This paper argues that repowering Germany's coal fleet and shut-down nuclear sites with advanced nuclear energy would: eliminate 104 MtCO₂e of annual emissions; deliver 223 TWh/year of clean electricity from existing grid connections; avoid up to EUR 300-400 billion in planned transmission spending; and cut industrial electricity costs towards the $52-64/MWhe range.
Repowering Germany's 28.3 GW coal fleet and three shut-down nuclear sites with advanced nuclear energy would: eliminate 104 MtCO₂e of annual emissions (14% of national total); deliver 223 TWh/year of clean electricity from existing grid connections—128 TWh more than coal currently provides; avoid up to EUR 300-400 billion in planned transmission spending; and cut industrial electricity costs towards the $52-64/MWhe range—competitive with global rivals and below any other clean, firm generation alternative. Combined with continued renewable expansion, this would put Germany on the fastest credible pathway to a fully decarbonized energy system.

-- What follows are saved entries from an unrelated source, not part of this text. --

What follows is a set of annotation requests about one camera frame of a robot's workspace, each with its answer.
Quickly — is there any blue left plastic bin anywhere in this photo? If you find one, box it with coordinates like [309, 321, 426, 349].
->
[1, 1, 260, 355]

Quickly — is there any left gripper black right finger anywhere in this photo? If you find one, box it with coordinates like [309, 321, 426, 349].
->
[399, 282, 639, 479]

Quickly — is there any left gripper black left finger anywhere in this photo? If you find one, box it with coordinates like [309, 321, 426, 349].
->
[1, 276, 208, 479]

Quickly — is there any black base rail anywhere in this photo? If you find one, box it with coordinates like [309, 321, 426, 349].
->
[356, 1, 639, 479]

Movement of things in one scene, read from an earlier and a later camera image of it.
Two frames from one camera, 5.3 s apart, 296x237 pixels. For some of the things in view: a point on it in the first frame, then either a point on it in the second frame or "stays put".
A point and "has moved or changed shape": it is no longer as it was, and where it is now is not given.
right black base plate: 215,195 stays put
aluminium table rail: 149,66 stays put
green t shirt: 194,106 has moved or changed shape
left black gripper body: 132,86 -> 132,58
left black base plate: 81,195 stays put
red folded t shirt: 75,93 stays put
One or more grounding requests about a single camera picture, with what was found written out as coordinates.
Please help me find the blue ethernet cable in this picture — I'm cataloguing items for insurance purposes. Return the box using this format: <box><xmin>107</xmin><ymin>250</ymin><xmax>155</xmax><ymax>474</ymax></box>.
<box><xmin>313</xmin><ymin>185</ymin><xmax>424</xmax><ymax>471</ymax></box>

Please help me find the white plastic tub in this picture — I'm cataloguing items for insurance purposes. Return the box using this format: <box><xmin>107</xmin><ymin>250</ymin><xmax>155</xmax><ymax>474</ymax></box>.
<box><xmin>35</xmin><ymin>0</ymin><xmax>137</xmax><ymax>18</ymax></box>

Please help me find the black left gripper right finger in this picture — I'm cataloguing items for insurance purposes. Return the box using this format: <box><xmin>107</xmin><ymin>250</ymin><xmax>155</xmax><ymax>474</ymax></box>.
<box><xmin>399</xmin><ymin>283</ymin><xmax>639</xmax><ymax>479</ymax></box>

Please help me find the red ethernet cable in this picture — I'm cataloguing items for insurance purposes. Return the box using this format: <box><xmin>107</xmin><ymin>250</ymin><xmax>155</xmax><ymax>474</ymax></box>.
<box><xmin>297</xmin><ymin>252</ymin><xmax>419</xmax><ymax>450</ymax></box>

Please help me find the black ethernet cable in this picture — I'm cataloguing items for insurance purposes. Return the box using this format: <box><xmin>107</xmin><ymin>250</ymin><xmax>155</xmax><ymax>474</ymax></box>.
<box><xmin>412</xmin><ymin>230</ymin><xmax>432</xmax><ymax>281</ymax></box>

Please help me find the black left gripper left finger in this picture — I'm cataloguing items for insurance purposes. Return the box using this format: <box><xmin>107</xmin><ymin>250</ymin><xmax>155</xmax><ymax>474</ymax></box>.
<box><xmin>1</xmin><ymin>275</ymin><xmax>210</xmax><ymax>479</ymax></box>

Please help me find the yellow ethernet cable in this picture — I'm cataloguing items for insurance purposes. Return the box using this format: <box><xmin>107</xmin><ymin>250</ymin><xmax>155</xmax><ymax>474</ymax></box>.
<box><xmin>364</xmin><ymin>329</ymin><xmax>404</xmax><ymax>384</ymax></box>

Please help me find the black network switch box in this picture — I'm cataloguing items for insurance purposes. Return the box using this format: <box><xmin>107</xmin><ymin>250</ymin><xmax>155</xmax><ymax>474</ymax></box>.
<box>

The REPOWER system—Terra Praxis's standardized, modular building system—targets capital costs of approximately $2,000/kWe, versus $8,000-10,000/kWe for conventional nuclear in the West. It achieves this through a technology-agnostic open architecture, Design for Manufacture andAssembly (DfMA), factory-produced "heat box" reactor modules, and product-based licensing ("license once, build many"). Critically, 75%of global energy demand lies outside the power sector—in industry, transport, and heating. Repowered sites can supply not just electricity but process heat, hydrogen, district heating, and power for data centers, unlocking markets that renewables cannot serve alone.